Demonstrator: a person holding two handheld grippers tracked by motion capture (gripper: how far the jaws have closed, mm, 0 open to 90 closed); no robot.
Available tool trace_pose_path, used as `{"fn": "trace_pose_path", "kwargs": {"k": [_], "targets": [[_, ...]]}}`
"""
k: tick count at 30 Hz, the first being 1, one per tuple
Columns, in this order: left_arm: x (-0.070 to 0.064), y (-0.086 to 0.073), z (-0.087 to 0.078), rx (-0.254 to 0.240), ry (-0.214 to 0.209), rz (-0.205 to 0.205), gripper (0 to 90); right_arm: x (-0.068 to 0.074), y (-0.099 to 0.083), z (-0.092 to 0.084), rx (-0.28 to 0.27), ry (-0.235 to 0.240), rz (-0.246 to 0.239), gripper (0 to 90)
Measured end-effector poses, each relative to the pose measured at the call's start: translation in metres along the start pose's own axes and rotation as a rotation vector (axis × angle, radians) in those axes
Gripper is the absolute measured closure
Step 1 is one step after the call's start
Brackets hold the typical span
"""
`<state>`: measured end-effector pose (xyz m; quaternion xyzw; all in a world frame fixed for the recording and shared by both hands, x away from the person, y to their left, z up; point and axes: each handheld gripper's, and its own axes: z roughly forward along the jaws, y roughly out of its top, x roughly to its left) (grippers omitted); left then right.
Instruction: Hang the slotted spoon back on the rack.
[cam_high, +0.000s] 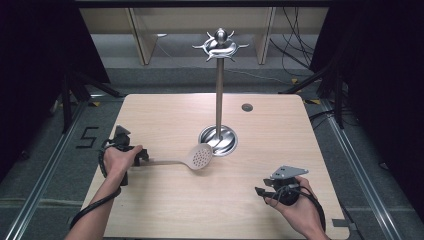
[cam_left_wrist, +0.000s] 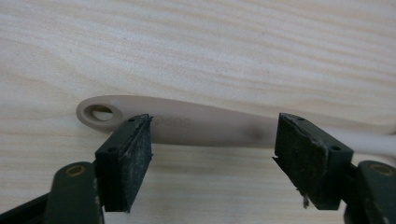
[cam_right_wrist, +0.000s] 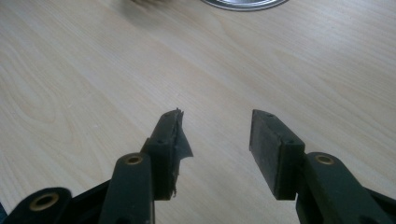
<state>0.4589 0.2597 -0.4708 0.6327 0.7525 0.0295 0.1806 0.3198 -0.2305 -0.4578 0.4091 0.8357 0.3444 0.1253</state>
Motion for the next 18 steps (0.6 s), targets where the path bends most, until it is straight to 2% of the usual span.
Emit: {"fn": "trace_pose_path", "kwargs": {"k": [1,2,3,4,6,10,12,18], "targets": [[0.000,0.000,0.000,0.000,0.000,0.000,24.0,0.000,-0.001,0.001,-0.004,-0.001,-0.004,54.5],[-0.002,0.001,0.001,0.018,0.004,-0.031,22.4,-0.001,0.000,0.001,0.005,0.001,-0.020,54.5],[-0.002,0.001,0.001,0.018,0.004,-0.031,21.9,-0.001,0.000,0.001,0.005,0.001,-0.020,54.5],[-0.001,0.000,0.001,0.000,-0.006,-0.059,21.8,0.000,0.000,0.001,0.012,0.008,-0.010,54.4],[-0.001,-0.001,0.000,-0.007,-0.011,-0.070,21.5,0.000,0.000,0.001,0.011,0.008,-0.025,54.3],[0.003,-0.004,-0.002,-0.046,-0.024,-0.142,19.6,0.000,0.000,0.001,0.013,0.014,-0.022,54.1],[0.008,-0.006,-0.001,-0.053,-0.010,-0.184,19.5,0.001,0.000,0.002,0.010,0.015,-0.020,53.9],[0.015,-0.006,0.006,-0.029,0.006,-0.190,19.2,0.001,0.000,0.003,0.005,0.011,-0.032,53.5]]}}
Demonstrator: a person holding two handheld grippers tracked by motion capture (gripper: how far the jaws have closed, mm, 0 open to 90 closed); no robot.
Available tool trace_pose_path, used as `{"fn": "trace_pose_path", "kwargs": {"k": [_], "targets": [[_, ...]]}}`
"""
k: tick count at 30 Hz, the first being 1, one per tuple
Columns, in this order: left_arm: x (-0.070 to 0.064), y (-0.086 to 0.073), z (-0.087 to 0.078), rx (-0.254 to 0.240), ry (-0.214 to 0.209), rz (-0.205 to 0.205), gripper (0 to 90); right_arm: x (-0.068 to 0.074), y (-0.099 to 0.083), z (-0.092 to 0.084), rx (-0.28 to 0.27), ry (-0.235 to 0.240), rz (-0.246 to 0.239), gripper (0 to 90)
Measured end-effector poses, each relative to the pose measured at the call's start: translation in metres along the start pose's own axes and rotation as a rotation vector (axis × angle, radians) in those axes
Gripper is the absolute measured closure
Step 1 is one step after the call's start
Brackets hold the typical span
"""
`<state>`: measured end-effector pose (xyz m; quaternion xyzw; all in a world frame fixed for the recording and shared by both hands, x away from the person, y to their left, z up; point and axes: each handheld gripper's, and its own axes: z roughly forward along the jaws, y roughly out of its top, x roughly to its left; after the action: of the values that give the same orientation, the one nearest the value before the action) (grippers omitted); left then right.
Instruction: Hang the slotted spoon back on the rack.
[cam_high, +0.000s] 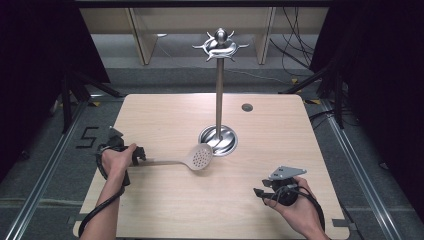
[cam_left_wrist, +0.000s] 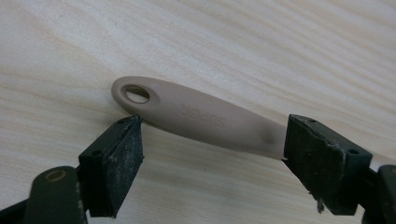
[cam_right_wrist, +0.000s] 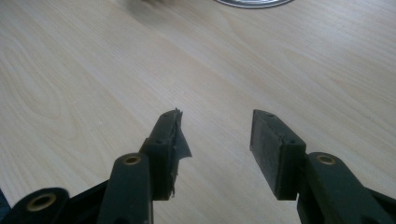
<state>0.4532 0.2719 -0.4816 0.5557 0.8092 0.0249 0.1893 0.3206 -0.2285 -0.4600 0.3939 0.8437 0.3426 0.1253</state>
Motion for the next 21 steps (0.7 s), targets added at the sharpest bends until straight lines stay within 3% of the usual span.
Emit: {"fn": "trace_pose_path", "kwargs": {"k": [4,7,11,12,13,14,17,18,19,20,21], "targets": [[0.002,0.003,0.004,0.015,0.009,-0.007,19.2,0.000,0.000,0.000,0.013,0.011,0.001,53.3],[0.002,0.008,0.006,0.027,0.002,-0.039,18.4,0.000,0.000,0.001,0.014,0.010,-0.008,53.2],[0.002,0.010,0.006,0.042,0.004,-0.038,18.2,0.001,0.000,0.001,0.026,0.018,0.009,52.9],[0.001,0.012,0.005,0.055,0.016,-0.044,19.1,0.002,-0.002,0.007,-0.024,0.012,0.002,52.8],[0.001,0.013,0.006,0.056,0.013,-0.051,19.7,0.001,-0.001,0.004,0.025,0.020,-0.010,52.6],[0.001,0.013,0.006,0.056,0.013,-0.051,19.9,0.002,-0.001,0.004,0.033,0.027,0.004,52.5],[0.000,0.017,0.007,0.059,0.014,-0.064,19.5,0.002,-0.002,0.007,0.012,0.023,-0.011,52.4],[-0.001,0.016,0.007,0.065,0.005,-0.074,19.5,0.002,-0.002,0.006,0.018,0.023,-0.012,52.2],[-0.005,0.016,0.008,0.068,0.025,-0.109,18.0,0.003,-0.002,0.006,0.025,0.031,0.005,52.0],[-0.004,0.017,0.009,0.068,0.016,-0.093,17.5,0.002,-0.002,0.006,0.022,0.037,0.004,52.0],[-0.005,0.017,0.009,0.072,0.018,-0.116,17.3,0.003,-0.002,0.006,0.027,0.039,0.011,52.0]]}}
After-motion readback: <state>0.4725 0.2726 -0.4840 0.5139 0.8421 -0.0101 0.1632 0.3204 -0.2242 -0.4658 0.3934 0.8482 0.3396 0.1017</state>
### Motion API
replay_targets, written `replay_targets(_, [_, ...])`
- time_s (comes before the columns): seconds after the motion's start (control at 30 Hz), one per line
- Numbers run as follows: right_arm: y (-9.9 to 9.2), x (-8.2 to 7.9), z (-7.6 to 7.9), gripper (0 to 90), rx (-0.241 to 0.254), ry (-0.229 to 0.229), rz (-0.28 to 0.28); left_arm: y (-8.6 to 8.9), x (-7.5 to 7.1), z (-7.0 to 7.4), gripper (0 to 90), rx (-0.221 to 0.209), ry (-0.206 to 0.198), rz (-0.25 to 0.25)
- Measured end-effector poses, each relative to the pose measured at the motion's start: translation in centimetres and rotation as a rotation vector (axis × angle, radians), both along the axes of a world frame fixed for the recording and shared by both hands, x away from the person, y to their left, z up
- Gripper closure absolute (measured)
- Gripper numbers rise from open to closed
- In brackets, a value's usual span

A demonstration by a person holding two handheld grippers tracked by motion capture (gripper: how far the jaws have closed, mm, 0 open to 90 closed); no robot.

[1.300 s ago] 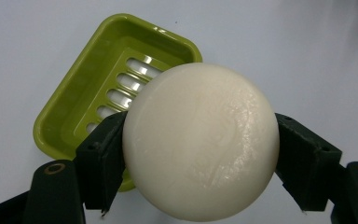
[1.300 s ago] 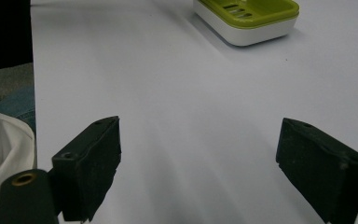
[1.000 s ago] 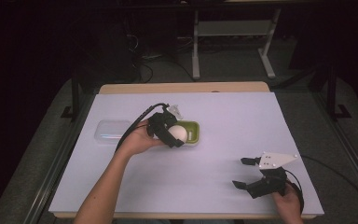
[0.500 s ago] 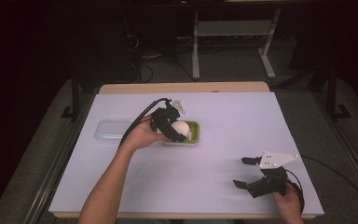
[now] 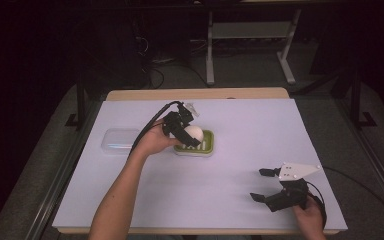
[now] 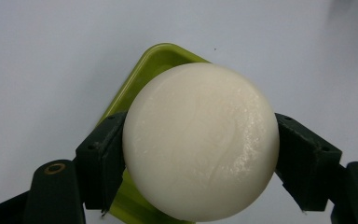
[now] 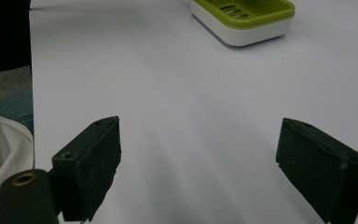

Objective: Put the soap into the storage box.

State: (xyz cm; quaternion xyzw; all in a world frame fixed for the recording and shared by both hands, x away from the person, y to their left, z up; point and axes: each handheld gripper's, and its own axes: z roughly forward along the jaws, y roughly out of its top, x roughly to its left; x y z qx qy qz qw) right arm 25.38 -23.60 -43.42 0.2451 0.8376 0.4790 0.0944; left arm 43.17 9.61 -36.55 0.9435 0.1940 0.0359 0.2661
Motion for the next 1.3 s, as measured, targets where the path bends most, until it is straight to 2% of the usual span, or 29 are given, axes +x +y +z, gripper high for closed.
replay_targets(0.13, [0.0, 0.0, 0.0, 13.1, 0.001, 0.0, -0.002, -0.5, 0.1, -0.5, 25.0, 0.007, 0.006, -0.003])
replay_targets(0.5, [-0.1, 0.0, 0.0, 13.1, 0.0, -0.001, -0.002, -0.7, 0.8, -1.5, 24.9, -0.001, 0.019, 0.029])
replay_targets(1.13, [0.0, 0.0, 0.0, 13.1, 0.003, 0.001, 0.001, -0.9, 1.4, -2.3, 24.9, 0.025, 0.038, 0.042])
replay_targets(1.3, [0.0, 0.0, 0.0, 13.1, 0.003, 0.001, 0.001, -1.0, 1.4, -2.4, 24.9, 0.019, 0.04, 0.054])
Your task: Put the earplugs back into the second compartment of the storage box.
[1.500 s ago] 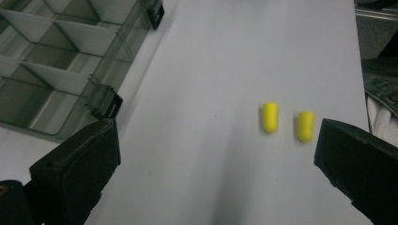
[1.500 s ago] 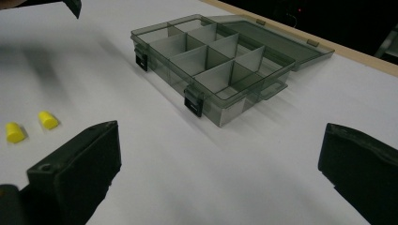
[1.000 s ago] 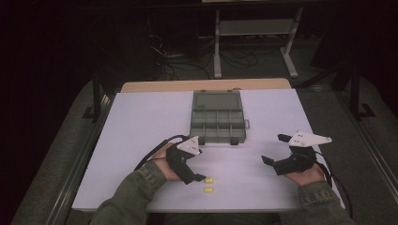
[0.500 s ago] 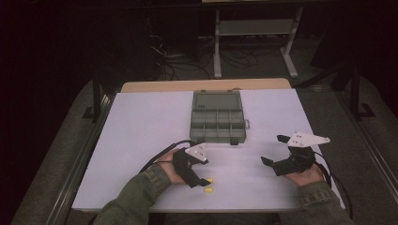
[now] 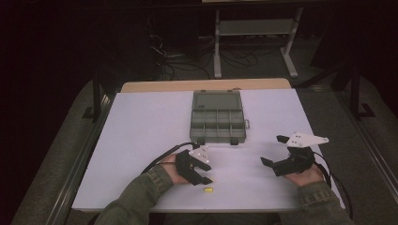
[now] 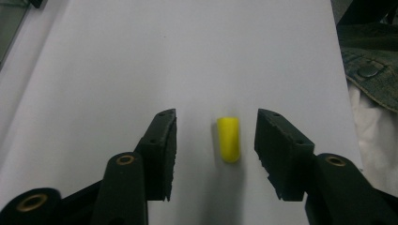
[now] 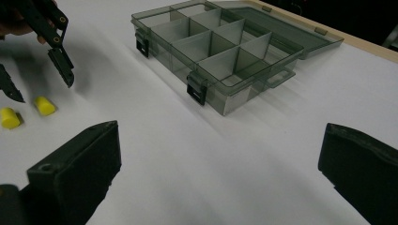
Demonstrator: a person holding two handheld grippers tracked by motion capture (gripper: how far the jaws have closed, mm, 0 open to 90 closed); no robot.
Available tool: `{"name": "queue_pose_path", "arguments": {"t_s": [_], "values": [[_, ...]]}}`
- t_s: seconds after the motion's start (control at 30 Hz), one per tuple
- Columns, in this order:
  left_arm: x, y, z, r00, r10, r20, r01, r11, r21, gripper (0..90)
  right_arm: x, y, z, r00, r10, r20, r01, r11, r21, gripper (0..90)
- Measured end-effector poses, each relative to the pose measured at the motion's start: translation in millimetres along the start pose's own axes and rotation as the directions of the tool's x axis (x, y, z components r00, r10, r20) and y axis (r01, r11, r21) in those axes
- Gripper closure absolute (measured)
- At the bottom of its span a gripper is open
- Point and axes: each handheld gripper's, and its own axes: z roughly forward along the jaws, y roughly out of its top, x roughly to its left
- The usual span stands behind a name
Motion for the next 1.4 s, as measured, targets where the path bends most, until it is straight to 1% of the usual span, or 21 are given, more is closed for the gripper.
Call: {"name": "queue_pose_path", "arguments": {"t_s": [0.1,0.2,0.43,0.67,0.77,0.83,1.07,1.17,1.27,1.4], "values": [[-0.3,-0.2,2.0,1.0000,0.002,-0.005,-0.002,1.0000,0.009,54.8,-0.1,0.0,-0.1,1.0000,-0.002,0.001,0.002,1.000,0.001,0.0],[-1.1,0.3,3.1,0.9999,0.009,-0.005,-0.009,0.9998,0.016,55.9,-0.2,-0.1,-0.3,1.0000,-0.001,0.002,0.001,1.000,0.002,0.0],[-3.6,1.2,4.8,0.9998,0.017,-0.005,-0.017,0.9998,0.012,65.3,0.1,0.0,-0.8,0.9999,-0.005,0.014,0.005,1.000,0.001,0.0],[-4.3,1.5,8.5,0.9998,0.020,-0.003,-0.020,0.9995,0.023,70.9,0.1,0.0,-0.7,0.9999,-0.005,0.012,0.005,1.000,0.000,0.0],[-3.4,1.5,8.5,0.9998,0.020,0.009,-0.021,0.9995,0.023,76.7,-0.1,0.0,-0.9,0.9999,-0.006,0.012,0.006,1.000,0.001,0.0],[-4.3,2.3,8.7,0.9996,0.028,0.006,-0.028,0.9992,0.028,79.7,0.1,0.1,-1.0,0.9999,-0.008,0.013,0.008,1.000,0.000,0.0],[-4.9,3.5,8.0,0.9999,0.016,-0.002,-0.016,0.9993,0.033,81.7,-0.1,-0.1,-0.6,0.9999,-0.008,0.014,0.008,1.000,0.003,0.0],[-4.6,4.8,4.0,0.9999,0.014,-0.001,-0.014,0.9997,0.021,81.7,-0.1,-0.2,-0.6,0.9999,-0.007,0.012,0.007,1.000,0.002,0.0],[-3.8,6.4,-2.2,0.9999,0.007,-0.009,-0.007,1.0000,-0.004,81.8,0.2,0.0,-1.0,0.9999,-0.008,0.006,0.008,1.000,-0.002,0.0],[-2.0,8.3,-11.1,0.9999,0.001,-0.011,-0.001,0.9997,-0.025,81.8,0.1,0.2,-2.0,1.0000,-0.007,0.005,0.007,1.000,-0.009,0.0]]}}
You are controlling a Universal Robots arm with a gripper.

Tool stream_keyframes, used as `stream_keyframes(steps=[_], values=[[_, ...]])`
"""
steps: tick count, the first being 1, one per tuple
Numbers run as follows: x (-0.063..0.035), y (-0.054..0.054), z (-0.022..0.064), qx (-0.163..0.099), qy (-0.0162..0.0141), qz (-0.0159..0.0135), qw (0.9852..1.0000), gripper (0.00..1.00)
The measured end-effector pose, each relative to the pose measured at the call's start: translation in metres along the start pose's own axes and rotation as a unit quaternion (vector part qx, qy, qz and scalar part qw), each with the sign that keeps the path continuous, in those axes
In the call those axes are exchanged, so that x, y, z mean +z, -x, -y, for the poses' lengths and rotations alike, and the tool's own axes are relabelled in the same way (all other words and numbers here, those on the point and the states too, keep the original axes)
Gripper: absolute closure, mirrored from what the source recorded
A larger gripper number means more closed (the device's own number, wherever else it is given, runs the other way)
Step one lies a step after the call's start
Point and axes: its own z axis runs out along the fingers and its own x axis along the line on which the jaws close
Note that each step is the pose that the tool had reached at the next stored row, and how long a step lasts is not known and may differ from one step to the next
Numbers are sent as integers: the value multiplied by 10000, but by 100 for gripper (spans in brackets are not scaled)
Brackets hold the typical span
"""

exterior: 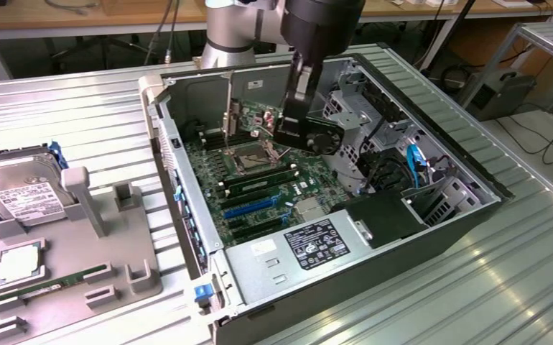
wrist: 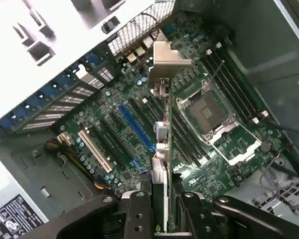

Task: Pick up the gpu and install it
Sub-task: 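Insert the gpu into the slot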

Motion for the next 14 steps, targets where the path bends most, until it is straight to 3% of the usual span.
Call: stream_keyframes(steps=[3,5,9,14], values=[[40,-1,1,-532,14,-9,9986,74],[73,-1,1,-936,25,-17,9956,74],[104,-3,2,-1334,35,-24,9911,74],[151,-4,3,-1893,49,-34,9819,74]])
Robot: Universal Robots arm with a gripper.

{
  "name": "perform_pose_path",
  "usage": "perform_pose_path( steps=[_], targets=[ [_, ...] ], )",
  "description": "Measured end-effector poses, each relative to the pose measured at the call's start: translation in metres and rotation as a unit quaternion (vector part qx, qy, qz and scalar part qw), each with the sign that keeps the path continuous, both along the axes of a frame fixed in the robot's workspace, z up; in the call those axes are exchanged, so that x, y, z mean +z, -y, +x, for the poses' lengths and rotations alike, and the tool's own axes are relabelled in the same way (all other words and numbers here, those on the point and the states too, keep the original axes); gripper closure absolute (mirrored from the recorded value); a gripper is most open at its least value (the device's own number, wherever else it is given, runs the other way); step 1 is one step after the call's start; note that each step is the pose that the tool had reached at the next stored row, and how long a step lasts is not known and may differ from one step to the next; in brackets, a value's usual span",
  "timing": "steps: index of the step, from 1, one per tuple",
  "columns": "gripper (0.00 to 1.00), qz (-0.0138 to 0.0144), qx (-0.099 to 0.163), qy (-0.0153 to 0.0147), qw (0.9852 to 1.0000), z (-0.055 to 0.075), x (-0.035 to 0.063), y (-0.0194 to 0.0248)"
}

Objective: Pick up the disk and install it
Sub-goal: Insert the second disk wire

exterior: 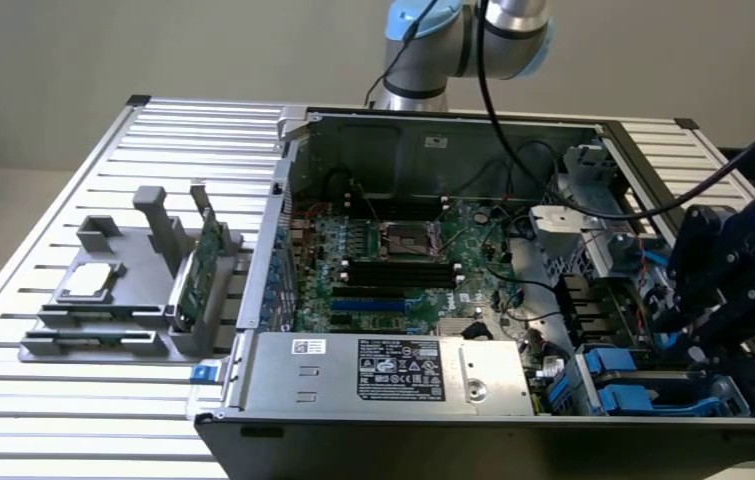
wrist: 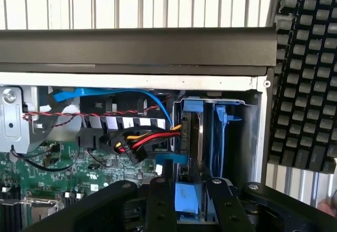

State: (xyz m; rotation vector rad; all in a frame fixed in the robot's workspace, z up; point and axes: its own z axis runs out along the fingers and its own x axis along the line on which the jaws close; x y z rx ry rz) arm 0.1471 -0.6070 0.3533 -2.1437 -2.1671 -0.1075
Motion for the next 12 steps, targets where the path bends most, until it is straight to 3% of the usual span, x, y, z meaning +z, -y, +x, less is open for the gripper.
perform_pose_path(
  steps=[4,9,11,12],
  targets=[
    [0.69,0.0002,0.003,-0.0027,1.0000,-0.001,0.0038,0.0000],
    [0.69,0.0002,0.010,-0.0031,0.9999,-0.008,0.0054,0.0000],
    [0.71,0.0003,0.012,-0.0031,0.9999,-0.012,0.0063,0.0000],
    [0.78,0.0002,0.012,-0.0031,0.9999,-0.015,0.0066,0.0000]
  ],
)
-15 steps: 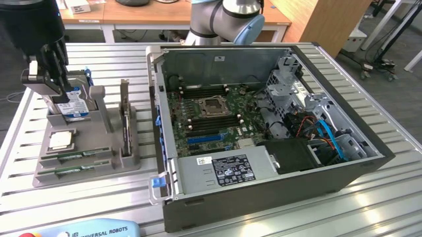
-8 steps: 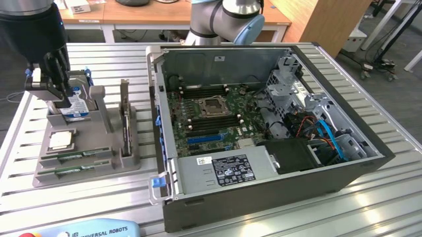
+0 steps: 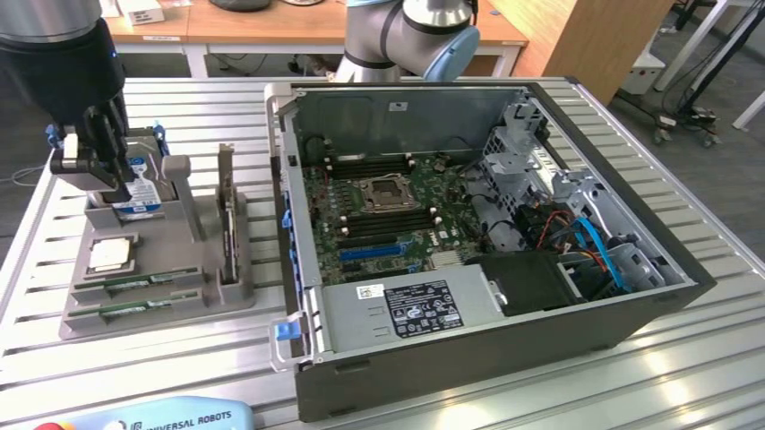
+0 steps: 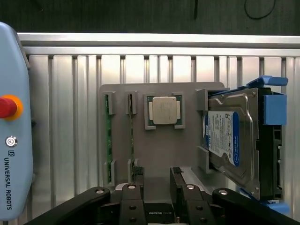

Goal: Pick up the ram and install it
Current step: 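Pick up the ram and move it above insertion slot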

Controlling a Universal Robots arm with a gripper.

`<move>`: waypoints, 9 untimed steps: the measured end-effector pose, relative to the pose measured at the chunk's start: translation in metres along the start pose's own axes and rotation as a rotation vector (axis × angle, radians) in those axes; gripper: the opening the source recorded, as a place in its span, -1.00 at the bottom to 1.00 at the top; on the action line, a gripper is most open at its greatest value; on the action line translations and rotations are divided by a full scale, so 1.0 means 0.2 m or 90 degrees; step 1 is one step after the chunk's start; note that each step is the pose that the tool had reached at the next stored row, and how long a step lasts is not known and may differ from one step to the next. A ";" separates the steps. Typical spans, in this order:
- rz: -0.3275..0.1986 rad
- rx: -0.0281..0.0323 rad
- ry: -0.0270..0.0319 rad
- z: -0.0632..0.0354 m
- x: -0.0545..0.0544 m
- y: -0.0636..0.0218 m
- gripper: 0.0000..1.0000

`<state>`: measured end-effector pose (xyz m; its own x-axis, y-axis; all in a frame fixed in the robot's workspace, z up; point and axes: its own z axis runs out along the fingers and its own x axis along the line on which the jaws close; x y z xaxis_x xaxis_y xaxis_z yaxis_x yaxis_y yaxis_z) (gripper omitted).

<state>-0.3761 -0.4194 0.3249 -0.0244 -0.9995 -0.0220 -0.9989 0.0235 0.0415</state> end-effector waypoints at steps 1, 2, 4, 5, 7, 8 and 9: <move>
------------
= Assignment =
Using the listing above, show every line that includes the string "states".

= Written response =
In the call those axes are exchanged, so that x, y, z mean +z, -x, -y, for the poses' lengths and rotations alike, and the tool's own axes are relabelled in the same way (all other words and numbers here, those on the point and the states too, keep the original axes)
  "description": "Measured end-effector poses, each relative to the pose measured at the call's start: translation in metres and rotation as a unit quaternion (vector part qx, qy, qz and scalar part qw), each with the sign that keeps the path continuous, both along the axes of a frame fixed in the robot's workspace, z up; in the call those axes are exchanged, so that x, y, z mean +z, -y, +x, for the poses' lengths and rotations alike, and the tool's own axes are relabelled in the same way (all other words and numbers here, those on the point and the states too, keep the original axes); gripper closure absolute (mirrored from the recorded value); a gripper is most open at its least value (the device's own number, wherever else it is given, runs the other way); step 1 is one step after the call's start; note that each step is the pose that the tool had reached at the next stored row, and how long a step lasts is not known and may differ from one step to the next; in brackets, a value's usual span",

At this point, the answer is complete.